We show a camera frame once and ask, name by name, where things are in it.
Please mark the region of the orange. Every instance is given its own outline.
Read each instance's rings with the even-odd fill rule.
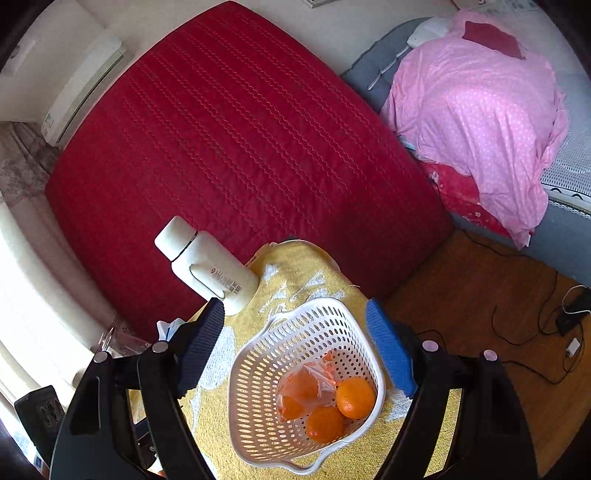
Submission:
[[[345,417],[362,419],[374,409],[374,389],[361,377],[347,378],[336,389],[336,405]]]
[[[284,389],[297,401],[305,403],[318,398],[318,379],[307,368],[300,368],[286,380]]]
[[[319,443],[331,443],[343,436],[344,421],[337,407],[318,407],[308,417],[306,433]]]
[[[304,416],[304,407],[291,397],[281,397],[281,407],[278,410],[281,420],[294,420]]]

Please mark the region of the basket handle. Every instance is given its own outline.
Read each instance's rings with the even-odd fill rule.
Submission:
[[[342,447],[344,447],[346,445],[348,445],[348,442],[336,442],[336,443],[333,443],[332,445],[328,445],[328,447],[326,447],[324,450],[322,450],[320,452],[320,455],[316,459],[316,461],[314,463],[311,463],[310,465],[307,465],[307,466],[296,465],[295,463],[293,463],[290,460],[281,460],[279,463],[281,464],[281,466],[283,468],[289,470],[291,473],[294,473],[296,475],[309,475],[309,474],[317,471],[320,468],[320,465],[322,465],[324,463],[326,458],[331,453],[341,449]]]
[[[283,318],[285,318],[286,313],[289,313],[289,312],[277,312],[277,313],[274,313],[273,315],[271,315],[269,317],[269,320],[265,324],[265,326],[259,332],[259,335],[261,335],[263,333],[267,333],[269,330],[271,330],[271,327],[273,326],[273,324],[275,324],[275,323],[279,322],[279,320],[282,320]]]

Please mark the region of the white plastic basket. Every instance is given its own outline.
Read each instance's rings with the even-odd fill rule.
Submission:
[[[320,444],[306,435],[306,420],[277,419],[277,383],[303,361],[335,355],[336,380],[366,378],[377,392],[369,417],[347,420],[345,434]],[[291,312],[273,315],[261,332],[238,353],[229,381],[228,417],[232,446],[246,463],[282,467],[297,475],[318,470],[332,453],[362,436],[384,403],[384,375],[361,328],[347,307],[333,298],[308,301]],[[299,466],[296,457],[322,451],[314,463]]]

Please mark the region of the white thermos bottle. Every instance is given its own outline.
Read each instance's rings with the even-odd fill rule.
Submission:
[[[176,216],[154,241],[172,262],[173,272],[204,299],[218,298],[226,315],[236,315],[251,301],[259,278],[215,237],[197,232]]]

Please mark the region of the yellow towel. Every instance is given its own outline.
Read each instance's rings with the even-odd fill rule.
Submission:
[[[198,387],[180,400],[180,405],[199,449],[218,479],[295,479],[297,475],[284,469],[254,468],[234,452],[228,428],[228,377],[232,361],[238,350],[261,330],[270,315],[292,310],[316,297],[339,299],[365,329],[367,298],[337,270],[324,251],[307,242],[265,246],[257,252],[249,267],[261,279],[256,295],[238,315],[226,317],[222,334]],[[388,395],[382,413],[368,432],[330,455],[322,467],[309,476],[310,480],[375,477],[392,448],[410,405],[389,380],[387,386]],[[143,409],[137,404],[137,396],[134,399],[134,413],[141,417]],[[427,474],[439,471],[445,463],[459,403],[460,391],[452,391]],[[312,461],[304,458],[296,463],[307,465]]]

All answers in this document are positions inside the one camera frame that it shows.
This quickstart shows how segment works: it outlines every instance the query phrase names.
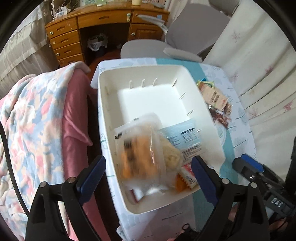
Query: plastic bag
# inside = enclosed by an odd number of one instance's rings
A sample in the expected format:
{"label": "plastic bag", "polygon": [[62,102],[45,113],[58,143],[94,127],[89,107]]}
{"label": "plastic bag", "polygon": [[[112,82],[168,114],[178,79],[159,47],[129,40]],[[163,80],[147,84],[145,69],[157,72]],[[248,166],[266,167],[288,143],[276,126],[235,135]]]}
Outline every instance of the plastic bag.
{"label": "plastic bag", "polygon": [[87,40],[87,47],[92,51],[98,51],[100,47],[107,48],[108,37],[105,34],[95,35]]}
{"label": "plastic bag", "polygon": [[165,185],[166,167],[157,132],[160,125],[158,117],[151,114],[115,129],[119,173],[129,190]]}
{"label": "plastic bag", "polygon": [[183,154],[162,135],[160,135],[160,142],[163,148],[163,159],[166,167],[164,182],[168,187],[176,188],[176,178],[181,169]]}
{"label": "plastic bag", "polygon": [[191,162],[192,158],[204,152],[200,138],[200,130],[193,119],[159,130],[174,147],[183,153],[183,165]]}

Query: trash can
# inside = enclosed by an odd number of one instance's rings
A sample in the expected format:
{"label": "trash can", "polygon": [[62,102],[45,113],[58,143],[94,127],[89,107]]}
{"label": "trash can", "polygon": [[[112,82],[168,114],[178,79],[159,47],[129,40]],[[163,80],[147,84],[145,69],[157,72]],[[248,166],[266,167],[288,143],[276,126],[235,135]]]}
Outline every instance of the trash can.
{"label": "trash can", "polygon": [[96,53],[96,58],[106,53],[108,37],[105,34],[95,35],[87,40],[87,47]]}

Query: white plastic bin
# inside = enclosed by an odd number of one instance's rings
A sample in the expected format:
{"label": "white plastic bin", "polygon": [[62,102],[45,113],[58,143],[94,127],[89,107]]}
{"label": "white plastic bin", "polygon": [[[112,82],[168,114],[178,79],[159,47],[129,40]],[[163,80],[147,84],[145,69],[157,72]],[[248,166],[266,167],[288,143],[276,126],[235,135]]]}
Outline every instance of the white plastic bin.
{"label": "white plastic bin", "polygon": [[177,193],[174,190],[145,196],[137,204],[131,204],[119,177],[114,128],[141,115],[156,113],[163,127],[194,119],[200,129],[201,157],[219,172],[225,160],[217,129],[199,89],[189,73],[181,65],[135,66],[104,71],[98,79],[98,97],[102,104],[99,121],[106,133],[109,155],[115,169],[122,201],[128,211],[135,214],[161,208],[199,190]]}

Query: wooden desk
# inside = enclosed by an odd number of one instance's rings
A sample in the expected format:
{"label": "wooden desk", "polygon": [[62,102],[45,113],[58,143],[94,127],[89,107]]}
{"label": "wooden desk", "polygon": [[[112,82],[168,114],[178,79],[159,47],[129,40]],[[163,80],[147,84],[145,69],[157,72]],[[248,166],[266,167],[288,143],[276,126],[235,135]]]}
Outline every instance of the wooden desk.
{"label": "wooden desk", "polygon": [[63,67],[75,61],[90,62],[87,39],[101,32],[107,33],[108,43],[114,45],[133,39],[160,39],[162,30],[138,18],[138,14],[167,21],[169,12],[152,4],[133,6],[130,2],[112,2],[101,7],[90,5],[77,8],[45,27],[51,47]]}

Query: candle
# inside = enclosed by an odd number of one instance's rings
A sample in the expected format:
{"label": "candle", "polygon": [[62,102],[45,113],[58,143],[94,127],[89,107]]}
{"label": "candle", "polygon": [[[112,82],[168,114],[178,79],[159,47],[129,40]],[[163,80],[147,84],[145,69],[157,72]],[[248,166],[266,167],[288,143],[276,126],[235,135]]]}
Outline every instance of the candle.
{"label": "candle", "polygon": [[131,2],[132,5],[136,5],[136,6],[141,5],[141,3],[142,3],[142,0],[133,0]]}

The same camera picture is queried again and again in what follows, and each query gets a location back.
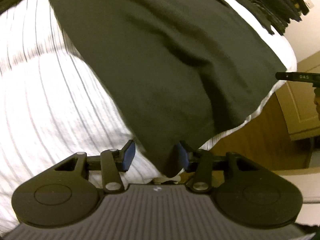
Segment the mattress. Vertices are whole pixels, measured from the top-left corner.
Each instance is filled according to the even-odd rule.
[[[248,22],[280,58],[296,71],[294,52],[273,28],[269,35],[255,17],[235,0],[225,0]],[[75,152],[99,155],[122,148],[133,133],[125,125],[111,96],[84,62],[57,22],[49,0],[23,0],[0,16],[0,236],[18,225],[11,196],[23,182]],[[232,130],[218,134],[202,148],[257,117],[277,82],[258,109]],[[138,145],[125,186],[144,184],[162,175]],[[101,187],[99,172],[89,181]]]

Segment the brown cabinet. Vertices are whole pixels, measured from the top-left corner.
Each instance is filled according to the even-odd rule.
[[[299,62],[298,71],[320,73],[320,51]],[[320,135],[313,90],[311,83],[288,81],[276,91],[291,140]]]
:::::
:: Exercise requirements ::
Everything from the line with "Segment the brown" through the last line of the data is to be retyped verbatim, with no other text.

:: Response area ::
Segment the brown cabinet. Vertices are whole pixels, measured from the top-left corner.
Each instance is filled according to the even-odd rule.
[[[299,62],[298,71],[320,73],[320,51]],[[320,135],[313,90],[311,83],[288,81],[276,91],[291,140]]]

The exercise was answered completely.